I noticed something when touring one datacenter. They had a neat conference room that overlooked the whole datacenter. You could see the heat rising off of one area (Google's room). They went on and on about the wonders of their cooling, and how they had so much capacity.
We later took the guided tour. The person I was with was talking to our guide, and I was paying careful attention to our environment. There were tremendous hotspots on the floor. We're not talking about 78 degrees. It was closer to the 90's. Other spots were downright cold. Why? Because they had all this capacity, and no real planning. The circulation was insufficient, even though the capacity was available. A well populated rack will always be hot at the back, but it's expected that they will draw the air off of that area rather quickly. I've even seen datacenters that enforce their hot/cold aisles, but then there isn't much of a reason for it. There is no air return on the hot side, and it's just blowing at another aisle's cold side.

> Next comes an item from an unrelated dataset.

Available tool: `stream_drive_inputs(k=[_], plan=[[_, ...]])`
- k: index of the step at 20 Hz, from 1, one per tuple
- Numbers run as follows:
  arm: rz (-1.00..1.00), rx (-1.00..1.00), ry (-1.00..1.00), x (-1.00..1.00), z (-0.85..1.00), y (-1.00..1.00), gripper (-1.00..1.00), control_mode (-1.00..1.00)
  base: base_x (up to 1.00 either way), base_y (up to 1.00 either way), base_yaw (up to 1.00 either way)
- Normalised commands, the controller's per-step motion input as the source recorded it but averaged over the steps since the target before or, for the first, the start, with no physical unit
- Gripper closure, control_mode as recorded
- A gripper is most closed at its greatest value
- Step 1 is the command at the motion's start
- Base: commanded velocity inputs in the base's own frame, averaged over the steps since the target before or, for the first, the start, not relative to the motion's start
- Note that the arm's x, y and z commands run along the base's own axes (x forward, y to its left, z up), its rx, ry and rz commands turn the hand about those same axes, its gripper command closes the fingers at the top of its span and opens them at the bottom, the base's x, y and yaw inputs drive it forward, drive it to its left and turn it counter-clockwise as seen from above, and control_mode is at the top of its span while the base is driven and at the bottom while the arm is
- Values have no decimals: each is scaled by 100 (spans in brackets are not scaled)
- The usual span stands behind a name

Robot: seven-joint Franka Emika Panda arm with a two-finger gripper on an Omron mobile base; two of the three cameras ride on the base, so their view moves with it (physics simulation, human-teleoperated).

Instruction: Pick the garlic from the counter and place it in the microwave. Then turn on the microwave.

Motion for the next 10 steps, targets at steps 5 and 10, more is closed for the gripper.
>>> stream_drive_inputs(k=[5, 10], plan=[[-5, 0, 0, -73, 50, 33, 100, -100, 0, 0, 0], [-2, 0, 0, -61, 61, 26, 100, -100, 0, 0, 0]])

Sometimes it's good to just walk the floor with a tech (not a salesman), and ask questions about the operation. What kind of fiber do you have coming in? How many providers? How good are your generators really? Do you test them on a regular basis? I've found a sales minion will say there are a dozen providers coming in, but it will turn out that only one has substantial fiber, and the others are sharing that. {sigh} Sometimes they will have generators, but they've never test fired them. Sometimes the tech is just frustrated at the nonsense at that datacenter, and that's indicative of how it's going to be to work with them.
Serious? Seriousness is well above my pay grade.
I am the Director of Operations for our DC. When we give tours, I explain the following (pseudo order of the tour):
- Begin with the history of the building, when it was built (1995), why it was build (result of Andrew in 1992), and how it is constructed (twin T, poured tilt wall).
Infastructure:
- Take you through the gen room, show you it is internal to the building, show you the roofing structure from the inside, explain the N+1 redundancy, the hours on the gens, when they are ready for maintenance, how they are maintained, by whom (the vendor), how the diesel is stored, supplied, duration of fuel at max and current loads. Explain conduct before a hurricane or lockdown, how we go off grid 24hours ahead of a storm, mention our various contracts for after storm refill and our straining / refill schedule.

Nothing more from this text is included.